Аврелианцы встали в два ровных ряда лицом друг к другу по обе стороны длинного стола. На них были длинные балахоны, похожие на мантии хористов. Их длинные заостренные рукава касались столешницы. На одном конце стола стоял Джош Зелински, на другом – Император. Оба надели белые перчатки, какими листают древние манускрипты, и развернули по всей длине стола какой-то свиток.
– Пергамент, – сказал Дарлингтон. – Сделан из козьей кожи и вымочен в бузине. Дар музе. Но это не все, чего она требует. Пошли, – он отвел Алекс назад к первым отметкам, которые они начертили. – Будешь присматривать за южными и восточными воротами. Не вставай между отметками без необходимости. Если увидишь, что приближается Серый, просто прегради ему дорогу и воспользуйся кладбищенской землей или произнеси смертные слова. Я буду следить за севером и западом.
– Как? – ее голос звучал нервно и агрессивно. – Ты же их даже не видишь.
Дарлингтон достал из кармана пузырек с эликсиром. Дальше оттягивать было нельзя. Он сломал восковую печать, откупорил пробку и, не дав себе задуматься о самосохранении, выпил содерджимое.
Он так и не смог привыкнуть к этому – рвотному позыву, горечи, прокатывающейся от заднего неба до самого затылка, – и сомневался, что это когда-либо случится.
– Блядь, – выдохнул Дарлингтон.
Алекс моргнула:
– Кажется, я еще ни разу не слышала, чтобы ты матерился.
Он покрылся гусиной кожей и попытался совладать с дрожью:
– Я с-ставлю ссс-квернословие в од-дин ряд с признаниями в любви. Лучше употреблять их в меру и только от ч-чистого сердца.
– Дарлингтон… твои зубы должны стучать?
Он попытался кивнуть, но, разумеется, и без того уже судорожно кивал.
Принять эликсир было все равно что окунуть голову в Великий Холод или выйти в длинную темную зиму. Или, как когда-то выразилась Мишель, «все равно что тебе в задницу засовывают сосульку».
«Но менее локализированно», – попытался тогда пошутить Дарлингтон. Но ему хотелось потерять сознание от вызывающей содрогания жути. Дело было не во вкусе, не в холоде, не в дрожи. Дело было в ощущении, что ты только что соприкоснулся с чем-то ужасным. В то время ему не удалось дать определение этому чувству, но через несколько месяцев он ехал по шоссе «I-95», когда вылетевший на его полосу трактор разминулся с его машиной разве что на миллиметр. В кровь ему выбросило адреналин, и во рту появился резкий привкус раскрошенного аспирина. Тогда-то он и вспомнил вкус Пули Хирама.
Вот каково это всякий раз бывало – и будет, пока очередная доза наконец не попытается его убить, а его печень не станет токсичной.

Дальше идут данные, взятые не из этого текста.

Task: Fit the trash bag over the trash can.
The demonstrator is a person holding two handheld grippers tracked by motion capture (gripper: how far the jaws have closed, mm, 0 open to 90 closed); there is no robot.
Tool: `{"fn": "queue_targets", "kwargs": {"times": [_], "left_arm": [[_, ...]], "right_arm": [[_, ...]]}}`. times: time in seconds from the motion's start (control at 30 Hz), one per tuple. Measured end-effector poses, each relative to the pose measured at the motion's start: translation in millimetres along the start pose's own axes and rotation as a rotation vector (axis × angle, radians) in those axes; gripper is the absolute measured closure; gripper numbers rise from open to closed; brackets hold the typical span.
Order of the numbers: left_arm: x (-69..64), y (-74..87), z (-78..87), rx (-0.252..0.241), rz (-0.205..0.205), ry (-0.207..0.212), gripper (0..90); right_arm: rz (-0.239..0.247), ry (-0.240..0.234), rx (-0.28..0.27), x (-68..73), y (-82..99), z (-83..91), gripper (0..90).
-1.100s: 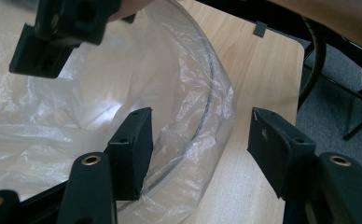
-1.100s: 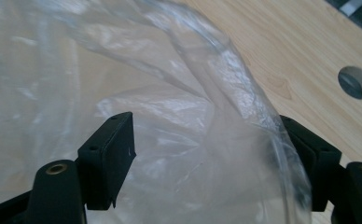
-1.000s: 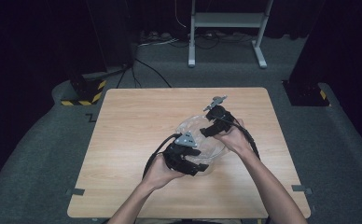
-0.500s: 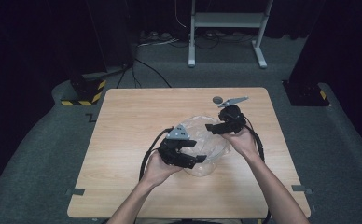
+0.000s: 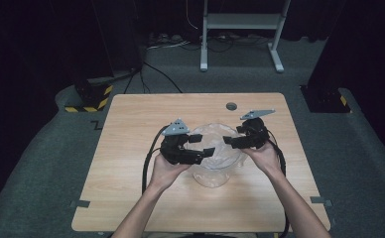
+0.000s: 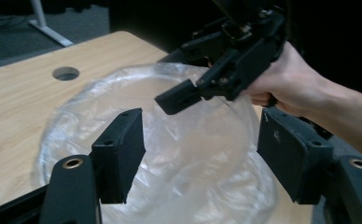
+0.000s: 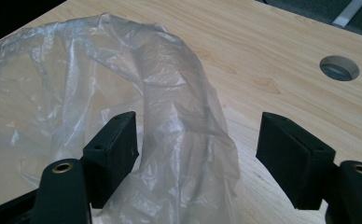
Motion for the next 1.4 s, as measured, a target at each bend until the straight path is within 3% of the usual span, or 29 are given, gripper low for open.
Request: {"fn": "queue_targets", "kwargs": {"times": [0.13,0.33,0.47,0.6,0.7,0.87,1.1,1.27,1.33,1.4], "left_arm": [[-0.4,9.9,6.8,0.034,-0.007,-0.013,31.7],[10.3,10.5,21.2,-0.005,0.028,-0.053,32.0],[10.6,9.2,20.8,-0.008,0.025,-0.080,32.4],[15.5,7.8,12.9,0.017,-0.002,-0.168,33.1],[26.7,4.6,2.9,0.041,-0.006,-0.268,33.4],[38.1,2.1,-12.0,0.083,-0.005,-0.371,33.2],[48.0,7.5,-30.6,0.161,-0.002,-0.420,33.1],[56.3,11.6,-34.5,0.151,0.020,-0.424,34.7],[59.4,14.9,-35.2,0.154,0.034,-0.430,35.2],[61.9,18.0,-35.8,0.159,0.041,-0.429,35.3]], "right_arm": [[-0.004,-0.005,0.000,0.6,4.3,-0.9,28.7],[0.002,-0.013,-0.006,3.9,8.9,-0.4,28.8],[0.005,-0.018,-0.020,7.6,11.3,2.8,28.8],[0.020,-0.020,-0.029,12.7,17.1,6.8,28.8],[0.020,-0.027,-0.041,14.8,19.1,9.3,28.8],[-0.015,-0.052,-0.116,16.7,14.8,20.1,28.8],[-0.019,-0.058,-0.142,19.1,23.5,27.7,29.0],[-0.029,-0.086,-0.149,16.8,38.0,28.3,31.2],[-0.050,-0.126,-0.171,16.8,43.0,28.0,32.4],[-0.030,-0.121,-0.179,18.7,43.2,28.1,33.1]]}}
Point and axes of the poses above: each handheld gripper's, and its own axes: z roughly backward along the jaws, y roughly out of its underside, x roughly to its left, the point moved 4 cm from there along -z, roughly forward along the jaws, and after that the axes turned 3 degrees about z, right-handed, at the moved point
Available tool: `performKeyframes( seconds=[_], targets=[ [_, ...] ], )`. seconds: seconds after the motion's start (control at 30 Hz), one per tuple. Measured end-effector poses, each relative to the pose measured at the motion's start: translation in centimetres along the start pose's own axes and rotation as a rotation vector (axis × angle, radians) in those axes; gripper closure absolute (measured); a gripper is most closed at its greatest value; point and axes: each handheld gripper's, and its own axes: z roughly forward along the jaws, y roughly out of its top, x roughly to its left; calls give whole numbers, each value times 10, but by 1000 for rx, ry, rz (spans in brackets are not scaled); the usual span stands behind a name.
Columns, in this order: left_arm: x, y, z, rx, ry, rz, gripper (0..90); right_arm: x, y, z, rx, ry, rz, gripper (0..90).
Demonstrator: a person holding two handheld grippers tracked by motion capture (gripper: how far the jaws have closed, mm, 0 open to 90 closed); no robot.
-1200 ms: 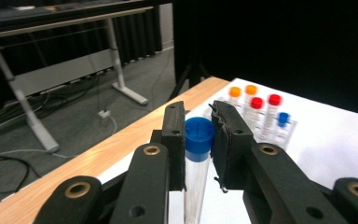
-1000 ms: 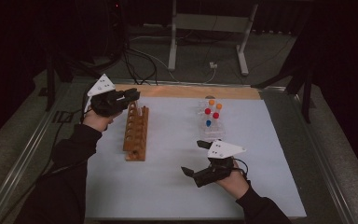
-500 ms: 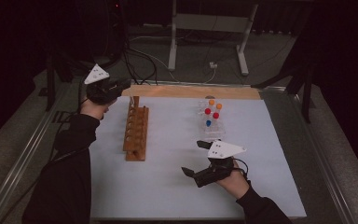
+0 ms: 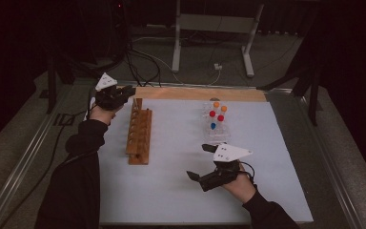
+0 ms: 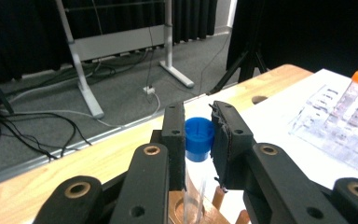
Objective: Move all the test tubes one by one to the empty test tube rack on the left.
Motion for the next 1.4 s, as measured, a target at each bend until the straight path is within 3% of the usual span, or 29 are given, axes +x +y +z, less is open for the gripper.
performKeyframes(
  seconds=[0.43, 0.83, 1.0, 1.03, 1.1, 1.13, 1.27, 1.4],
  targets=[
    [-2, -29, 13, 45, 13, -8, 771, 1, 0, -1, 6, 7, 1, 0],
    [-6, -35, 19, 63, 16, 30, 769, 1, -1, 0, 10, 7, -2, 0],
    [-4, -34, 19, 65, 7, 5, 759, 0, -1, -1, 6, 8, -1, 0],
    [-3, -34, 18, 65, 11, 2, 746, 0, 0, -1, 4, 8, -1, 0],
    [-2, -32, 16, 61, 21, -16, 627, 0, 0, -1, -5, 6, -6, 0],
    [-1, -30, 14, 58, 4, -34, 599, -1, 0, -2, -5, 7, -13, 0],
    [-3, -22, 2, 38, -11, -44, 442, -2, 0, -2, -17, 9, -39, 0],
    [-9, -15, -15, 1, -51, -71, 299, -5, 1, -4, -27, -3, -38, 0]
  ],
)
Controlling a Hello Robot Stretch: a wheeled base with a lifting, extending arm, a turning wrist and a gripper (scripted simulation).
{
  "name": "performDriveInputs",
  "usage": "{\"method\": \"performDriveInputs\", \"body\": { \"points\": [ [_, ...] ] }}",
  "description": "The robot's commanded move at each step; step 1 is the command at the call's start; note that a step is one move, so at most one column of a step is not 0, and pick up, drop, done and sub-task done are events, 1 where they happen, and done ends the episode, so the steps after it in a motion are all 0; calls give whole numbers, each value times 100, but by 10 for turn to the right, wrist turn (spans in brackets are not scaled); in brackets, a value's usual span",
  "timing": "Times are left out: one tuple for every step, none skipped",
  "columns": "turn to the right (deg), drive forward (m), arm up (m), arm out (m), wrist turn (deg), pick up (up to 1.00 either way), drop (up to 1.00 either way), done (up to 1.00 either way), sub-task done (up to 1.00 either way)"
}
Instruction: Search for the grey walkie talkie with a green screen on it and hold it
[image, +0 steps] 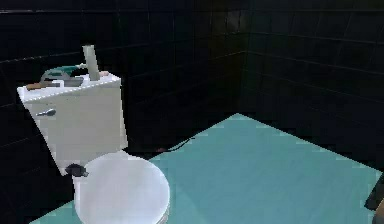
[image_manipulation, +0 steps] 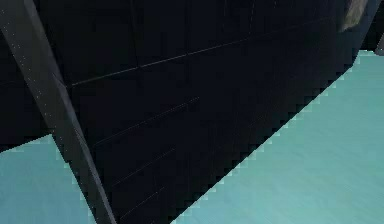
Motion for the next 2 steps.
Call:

Нельзя постоянно подкрадываться к смерти и макать ножки. Однажды она схватит тебя за лодыжку и попытается затянуть на глубину.
Что ж. Если это случится, «Лета» найдет ему донора печени. Он такой не первый. И не каждому повезло обладать врожденным даром, как Гэлакси Стерн.
Теперь, когда трясучка прошла, мир на мгновение стал молочным – Дарлингтон словно видел золотой блеск Бейнеке сквозь толстую катаракту паутины. То были слои Покрова.
Когда они перед ним раздвинулись, его зрение прояснилось. Привычные колонны Бейнеке, облаченные в мантии члены «Аврелиана», опасливое выражение лица Алекс снова обрели свой обычный вид – только вот он увидел старика в твидовой куртке, который сначала парил в воздухе у кейса с Библией Гутенберга, а потом подлетел поближе к коллекции реликвий Джеймса Болдуина, чтобы получше их разглядеть.
– Я думаю… Я думаю, это… – он удержался, чтобы не назвать Фредерика Прокоша по имени. Имена устанавливают близость и могут создать связь с мертвецом. – Он написал свой когда-то знаменитый роман «Азиаты» за столом в библиотеке Стерлинга. Интересно, не является ли его фанатом Зеб.